» **Your goal**
Beginning with the line that contains "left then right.", print each line to the end of the data exactly. Omit the pictures.

*****

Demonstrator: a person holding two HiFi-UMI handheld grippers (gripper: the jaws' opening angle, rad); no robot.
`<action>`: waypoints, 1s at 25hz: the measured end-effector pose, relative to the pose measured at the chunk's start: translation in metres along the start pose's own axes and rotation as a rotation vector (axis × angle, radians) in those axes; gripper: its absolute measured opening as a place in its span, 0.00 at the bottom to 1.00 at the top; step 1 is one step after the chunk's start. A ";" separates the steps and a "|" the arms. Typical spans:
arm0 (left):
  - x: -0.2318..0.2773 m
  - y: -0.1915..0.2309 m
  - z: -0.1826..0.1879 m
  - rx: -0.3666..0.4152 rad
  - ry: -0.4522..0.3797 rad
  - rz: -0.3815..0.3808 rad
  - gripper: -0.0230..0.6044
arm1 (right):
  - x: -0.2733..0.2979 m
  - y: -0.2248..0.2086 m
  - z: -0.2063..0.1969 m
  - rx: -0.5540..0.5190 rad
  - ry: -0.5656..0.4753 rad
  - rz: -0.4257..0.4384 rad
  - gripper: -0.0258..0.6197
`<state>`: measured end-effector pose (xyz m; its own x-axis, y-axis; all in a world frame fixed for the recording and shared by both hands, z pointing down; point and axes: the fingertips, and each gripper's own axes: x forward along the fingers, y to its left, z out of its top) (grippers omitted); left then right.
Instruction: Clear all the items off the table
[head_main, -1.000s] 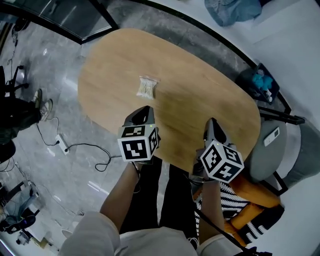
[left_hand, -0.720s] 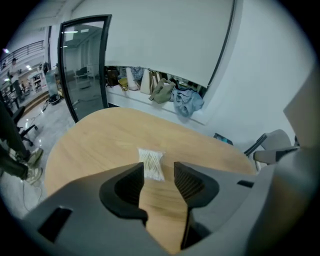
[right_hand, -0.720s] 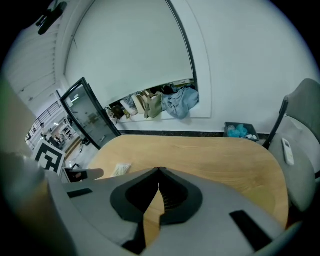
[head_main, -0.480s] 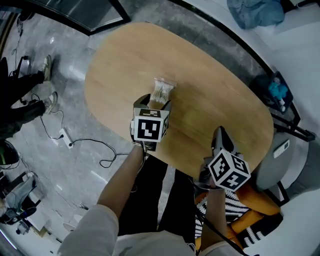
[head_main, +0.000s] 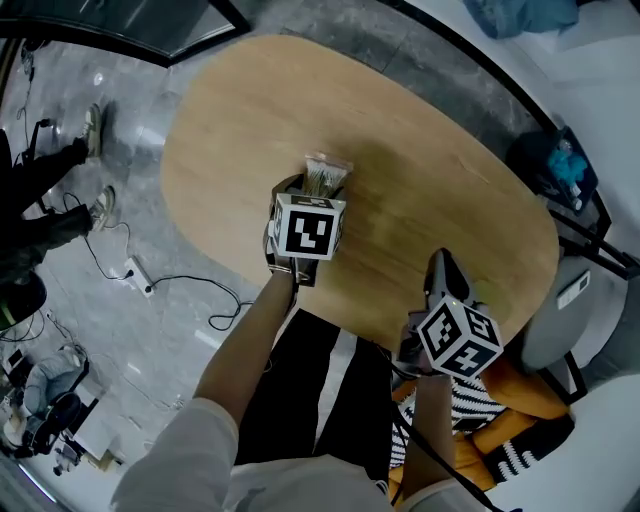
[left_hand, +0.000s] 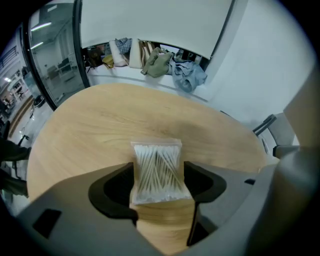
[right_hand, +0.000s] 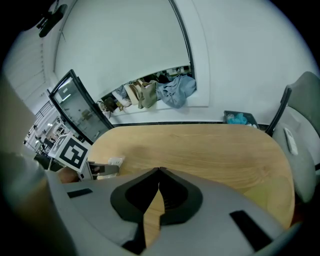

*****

» **The completed task**
`<state>`: measured end-effector pose (xyz m; its own x-axis, y-axis; all in a world frame fixed for the recording and shared by both hands, z pointing down; point and axes: the fingertips, and each gripper's own axes: x forward along the fingers, y to its left, z out of its top) (grippers omitted); left then right.
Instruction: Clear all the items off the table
[head_main, -1.000s] 
[left_hand, -0.720s] 
[right_hand, -0.720s] 
[head_main, -0.480s] 
[head_main, +0.000s] 
[left_hand, +0.000s] 
[right_hand, +0.000s] 

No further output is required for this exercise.